You know what they say: find a gym you like and you’ll never work out a day in your life. A cheeky edit of the original saying concerning work, only 49% of Americans over the age of 18 met the Physical Activity Guidelines for aerobic physical activity while that number drops to an alarming 20.8% when muscle-strengthening activities were added. Working out has “work” in it for a reason: most people don’t want to do it. It’s tiring, it’s dreadful, and it’s boring. Most people go to the gym to do the same routines, a class or two, and work with personal trainers for the first few days before eventually reverting to their same old unfit selves.
Thankfully, the wonders of modern technology and human innovation combined have led to plenty of fitness centres that are out of the ordinary. These “gyms” if they even fit that definition take working out to a new level. Time to shred some calories in style. Here’s a look at a few of them:
The Green Microgym, Portland, OR
With climate change as a leading environmental issue, Green Microgym founder Adam Boesel is doing his part in minimizing his gym’s carbon footprint by having it powered (at least in part) by its own members. A school teacher turned personal trainer, Boesel started the gym in 2008 with the idea of having the members generate electricity while working out. After several iterations, Boesel designed the first spin bike retrofit that is grid-tied simply by plugging “out” into an outlet.
The Green Microgym uses 85% less electricity and has only 10% the carbon footprint of a traditionally run gym, per square foot. The UpCylce Echocharger is what turns almost any bike into a pedal generator by swapping out the back wheel and putting it on a stand. How about this for a gym that not only helps its members but also the planet create a healthier atmosphere.

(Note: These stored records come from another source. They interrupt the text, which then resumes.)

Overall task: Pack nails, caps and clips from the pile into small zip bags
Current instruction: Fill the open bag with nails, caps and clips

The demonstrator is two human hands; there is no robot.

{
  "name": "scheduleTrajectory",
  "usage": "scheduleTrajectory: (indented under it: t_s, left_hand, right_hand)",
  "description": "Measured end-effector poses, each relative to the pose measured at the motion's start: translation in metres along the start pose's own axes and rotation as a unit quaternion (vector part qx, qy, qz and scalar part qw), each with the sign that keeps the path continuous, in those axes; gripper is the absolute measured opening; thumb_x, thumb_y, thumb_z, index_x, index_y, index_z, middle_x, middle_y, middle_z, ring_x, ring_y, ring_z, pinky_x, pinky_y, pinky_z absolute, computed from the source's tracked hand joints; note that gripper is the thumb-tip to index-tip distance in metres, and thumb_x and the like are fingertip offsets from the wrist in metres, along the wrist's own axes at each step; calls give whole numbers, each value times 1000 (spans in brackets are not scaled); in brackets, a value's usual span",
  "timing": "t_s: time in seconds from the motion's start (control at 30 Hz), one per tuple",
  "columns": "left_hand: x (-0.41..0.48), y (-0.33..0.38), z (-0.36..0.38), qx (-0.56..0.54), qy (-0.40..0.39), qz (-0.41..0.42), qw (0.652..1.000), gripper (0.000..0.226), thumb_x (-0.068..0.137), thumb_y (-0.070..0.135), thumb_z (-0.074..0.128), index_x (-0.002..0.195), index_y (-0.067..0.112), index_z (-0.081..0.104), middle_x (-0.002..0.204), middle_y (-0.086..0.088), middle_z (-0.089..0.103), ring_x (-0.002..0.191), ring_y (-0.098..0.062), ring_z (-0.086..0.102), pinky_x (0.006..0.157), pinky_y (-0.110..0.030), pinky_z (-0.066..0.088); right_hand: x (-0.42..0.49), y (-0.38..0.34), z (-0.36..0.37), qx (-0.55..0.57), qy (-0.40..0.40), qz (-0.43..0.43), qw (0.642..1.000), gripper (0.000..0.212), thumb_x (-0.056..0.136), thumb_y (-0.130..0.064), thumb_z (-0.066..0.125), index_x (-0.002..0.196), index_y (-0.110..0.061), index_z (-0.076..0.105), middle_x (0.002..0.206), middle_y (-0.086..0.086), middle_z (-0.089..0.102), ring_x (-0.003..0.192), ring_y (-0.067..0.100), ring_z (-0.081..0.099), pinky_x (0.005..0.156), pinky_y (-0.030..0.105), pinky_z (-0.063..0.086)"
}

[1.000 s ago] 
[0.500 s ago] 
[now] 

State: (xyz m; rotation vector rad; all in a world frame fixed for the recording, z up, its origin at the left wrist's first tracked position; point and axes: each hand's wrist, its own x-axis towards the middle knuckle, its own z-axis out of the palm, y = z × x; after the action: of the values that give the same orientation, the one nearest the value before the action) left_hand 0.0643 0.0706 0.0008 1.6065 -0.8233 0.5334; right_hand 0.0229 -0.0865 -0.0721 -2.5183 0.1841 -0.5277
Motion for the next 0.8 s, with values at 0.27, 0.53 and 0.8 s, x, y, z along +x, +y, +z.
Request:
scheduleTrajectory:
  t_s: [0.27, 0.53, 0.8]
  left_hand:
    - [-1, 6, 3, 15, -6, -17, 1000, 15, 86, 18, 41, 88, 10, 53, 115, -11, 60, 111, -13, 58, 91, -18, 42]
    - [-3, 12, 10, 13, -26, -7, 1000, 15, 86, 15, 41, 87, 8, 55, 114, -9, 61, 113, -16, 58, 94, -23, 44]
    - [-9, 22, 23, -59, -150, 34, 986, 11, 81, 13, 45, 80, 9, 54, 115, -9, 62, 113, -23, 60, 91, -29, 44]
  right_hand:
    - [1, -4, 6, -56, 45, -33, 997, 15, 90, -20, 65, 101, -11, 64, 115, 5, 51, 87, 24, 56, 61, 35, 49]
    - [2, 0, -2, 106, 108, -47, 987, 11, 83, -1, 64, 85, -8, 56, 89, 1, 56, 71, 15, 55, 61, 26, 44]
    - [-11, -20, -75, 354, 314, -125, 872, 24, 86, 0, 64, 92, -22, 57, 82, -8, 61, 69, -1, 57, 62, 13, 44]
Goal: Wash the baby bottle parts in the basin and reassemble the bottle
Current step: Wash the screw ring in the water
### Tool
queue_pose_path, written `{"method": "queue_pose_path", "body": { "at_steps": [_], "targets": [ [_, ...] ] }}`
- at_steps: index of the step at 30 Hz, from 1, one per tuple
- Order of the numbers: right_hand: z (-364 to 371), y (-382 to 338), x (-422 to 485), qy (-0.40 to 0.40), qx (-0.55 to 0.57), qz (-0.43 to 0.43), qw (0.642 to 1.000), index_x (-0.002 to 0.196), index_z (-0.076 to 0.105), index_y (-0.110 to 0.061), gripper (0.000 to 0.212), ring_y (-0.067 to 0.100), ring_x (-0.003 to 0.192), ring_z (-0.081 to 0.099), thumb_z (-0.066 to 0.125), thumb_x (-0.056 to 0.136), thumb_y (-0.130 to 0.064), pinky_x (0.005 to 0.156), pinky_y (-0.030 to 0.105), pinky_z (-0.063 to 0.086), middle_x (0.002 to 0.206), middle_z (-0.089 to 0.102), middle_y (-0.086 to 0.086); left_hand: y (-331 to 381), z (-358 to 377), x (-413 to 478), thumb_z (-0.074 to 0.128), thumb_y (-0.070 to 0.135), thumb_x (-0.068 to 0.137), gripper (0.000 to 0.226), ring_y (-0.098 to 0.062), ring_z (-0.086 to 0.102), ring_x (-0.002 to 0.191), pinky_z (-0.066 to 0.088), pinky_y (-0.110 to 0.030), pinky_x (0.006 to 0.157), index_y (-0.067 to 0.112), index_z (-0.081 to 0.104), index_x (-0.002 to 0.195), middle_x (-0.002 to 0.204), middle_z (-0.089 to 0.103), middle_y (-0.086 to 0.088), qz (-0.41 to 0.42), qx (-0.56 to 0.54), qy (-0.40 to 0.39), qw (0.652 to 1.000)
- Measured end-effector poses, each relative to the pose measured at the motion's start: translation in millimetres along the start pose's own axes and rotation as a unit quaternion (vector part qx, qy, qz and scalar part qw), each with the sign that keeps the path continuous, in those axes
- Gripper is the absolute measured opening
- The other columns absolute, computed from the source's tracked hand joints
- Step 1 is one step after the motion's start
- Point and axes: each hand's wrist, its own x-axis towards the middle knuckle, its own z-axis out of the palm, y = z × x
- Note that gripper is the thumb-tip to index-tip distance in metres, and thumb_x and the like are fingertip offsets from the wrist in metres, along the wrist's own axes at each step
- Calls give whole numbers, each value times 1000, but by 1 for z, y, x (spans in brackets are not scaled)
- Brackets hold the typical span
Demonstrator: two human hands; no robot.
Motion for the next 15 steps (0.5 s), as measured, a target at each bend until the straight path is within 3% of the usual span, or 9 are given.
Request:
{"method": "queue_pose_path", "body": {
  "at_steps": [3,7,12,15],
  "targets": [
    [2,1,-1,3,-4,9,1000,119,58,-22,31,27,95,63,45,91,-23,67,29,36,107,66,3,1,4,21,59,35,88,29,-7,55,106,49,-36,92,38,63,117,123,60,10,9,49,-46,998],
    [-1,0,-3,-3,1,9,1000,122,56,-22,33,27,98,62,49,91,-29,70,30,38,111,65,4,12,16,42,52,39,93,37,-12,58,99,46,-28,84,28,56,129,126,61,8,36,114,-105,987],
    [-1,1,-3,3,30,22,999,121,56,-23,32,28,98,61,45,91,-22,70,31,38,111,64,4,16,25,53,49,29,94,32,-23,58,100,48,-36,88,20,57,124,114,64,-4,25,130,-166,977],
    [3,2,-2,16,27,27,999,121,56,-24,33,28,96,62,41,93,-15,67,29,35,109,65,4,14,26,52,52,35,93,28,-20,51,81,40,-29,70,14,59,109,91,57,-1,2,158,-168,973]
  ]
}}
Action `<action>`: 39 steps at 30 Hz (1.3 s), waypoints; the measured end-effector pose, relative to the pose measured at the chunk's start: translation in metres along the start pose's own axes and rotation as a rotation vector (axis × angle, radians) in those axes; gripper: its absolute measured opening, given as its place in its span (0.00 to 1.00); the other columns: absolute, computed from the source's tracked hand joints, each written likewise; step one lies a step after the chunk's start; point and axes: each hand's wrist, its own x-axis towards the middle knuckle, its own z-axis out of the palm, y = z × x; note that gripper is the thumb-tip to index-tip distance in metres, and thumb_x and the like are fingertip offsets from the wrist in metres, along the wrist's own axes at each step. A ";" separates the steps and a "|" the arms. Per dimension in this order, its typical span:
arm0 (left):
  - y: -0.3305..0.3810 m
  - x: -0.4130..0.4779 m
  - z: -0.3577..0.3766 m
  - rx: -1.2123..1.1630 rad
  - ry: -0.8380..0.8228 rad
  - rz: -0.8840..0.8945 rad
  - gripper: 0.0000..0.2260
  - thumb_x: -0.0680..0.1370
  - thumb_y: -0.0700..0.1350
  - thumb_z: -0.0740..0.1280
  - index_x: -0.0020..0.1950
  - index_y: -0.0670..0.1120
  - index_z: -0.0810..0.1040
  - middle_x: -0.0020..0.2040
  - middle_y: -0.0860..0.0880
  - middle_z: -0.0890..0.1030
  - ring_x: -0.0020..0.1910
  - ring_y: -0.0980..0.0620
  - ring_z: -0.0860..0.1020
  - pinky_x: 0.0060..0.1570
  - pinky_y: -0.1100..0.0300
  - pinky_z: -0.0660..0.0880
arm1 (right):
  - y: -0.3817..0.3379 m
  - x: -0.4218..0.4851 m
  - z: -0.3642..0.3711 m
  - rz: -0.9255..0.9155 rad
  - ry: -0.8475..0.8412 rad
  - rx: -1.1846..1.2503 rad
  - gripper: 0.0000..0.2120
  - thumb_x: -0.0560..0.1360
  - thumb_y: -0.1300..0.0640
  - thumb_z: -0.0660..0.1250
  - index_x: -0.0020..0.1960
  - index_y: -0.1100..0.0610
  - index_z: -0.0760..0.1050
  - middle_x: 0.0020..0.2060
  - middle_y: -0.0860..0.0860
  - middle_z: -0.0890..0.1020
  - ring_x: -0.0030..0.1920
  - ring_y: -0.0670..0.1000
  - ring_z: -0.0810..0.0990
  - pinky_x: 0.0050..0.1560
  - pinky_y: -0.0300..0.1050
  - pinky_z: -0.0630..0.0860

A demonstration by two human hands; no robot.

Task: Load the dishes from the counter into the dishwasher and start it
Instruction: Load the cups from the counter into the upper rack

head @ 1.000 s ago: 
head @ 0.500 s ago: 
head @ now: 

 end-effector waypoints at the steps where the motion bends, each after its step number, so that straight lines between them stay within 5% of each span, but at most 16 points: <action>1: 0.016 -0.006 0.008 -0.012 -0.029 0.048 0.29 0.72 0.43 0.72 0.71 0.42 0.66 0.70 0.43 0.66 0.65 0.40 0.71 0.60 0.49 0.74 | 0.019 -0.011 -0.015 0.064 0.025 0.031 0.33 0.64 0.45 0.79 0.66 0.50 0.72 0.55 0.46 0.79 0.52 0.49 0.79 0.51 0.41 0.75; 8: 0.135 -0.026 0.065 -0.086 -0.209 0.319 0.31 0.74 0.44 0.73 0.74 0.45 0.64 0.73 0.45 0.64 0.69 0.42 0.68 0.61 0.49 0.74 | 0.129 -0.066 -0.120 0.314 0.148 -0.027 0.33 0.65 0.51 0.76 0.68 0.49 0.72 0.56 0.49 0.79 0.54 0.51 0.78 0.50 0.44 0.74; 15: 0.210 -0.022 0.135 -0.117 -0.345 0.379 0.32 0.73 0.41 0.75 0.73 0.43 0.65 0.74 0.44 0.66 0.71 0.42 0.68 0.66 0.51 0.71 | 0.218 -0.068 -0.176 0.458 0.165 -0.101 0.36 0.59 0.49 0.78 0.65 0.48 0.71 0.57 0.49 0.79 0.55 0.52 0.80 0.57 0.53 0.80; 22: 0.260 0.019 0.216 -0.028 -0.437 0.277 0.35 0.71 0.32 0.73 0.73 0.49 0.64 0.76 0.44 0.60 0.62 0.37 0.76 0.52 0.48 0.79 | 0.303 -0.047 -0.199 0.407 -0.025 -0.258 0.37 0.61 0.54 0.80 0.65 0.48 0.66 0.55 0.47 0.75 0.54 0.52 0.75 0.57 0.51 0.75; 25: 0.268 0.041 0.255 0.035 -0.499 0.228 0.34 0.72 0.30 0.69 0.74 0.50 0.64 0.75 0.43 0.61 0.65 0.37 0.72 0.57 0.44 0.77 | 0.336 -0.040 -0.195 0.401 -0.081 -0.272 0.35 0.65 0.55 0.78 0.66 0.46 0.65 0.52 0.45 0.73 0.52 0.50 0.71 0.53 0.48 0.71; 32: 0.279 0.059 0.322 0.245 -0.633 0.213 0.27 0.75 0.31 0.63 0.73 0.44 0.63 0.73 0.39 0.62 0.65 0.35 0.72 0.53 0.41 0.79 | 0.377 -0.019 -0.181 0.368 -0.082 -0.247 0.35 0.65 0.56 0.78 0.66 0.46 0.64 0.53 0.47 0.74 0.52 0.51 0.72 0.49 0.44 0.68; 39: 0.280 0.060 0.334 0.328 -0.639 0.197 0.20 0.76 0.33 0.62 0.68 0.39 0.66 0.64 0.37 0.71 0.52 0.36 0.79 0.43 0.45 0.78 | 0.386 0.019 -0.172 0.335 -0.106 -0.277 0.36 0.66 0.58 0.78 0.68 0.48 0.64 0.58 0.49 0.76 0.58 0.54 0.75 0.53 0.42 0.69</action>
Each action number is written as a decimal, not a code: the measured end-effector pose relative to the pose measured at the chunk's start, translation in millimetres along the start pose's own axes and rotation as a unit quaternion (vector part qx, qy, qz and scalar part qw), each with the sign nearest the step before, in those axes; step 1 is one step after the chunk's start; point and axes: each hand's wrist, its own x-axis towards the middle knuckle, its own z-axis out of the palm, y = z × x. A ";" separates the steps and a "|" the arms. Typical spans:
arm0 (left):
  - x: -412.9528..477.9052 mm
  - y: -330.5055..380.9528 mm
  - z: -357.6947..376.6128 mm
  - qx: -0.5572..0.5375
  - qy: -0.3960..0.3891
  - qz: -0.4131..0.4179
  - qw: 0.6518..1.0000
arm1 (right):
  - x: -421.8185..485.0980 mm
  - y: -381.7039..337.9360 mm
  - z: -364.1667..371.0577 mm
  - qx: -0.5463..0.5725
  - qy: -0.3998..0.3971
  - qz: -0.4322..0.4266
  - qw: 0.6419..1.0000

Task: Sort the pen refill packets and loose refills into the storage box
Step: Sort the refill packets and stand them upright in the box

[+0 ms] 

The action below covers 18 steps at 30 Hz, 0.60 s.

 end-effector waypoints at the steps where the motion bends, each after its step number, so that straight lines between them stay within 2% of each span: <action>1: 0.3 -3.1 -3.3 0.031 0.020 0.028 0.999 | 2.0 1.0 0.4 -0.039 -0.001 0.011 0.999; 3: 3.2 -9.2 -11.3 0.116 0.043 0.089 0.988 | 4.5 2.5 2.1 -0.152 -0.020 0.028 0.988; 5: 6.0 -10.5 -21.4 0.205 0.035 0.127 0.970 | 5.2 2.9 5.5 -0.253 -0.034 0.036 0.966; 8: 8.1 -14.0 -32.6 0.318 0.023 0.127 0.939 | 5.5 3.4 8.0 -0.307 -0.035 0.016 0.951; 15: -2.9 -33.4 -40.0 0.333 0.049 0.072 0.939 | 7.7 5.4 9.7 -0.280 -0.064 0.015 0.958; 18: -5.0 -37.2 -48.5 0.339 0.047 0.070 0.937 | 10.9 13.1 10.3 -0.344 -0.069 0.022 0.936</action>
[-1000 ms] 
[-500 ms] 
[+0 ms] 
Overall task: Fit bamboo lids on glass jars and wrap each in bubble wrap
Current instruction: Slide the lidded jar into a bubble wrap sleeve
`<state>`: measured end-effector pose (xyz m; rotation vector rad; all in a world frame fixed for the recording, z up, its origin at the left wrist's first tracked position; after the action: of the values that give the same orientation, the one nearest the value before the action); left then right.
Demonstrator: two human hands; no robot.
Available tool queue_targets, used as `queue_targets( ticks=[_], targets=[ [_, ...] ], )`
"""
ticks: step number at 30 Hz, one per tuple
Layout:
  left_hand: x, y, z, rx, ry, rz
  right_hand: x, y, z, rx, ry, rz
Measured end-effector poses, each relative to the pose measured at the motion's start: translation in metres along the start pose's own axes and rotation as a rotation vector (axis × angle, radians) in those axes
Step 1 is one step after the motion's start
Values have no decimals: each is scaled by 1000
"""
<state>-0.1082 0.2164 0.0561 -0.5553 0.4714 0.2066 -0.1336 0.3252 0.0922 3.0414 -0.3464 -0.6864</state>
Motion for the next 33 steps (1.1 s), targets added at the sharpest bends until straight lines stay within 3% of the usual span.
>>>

Milon Premium Health Clubs, Australia
The German-invented Milonizer is a future for exercise machines as it does away with the need for a personal trainer and uses a biometric recognition system that records and determines the user’s body dimensions automatically. In seconds!
The Milonizer is also potentially simpler, safer, and more effective because not only does it adapt to the user’s body but it uses electronically-generated resistance (which can be adjusted quickly) as opposed to weights. A total of 17.5 minutes is the only time needed to do a full-body training circuit (six strength and two endurance machines with 30 second breaks). Intelligent software also leads to innovative training techniques. A central timer is set up to keep everyone directed. Best thing: no wait times!
The Premium Health Clubs are also conveniently located at the world-renowned Marina Mirage on the Gold Coast of Australia and are the first in the Southern Hemisphere to provide the Milon fitness equipment. Welcome to the future!
Pursuit OCR, Toronto, Canada
The Pursuit OCR is a huge indoor obstacle course that triples as a play zone and fitness centre. The 10,000 square foot facility hosts classroom spaces, a cryosauna and the obstacle course consisting of 19 obstacles. The space is decorated with an ’80s-inspired theme from local artists. Classes included subjects on Prehabilitation (injury prevention) and Bar Fit. The class space is filled with equipment from ropes, a slack line, and two 11 and 14 feet high cove walls.
Best part of the obstacle course is there is an “out” for each obstacle so beginners or the less physically fit don’t get too discouraged. The obstacles provide a considerable workout even for the average gym goer. Pursuit OCR is also community-minded and partners with several non-profit and advocacy groups. The centre is a great example of a modern way to not only make fitness fun but creative, inviting, and challenging.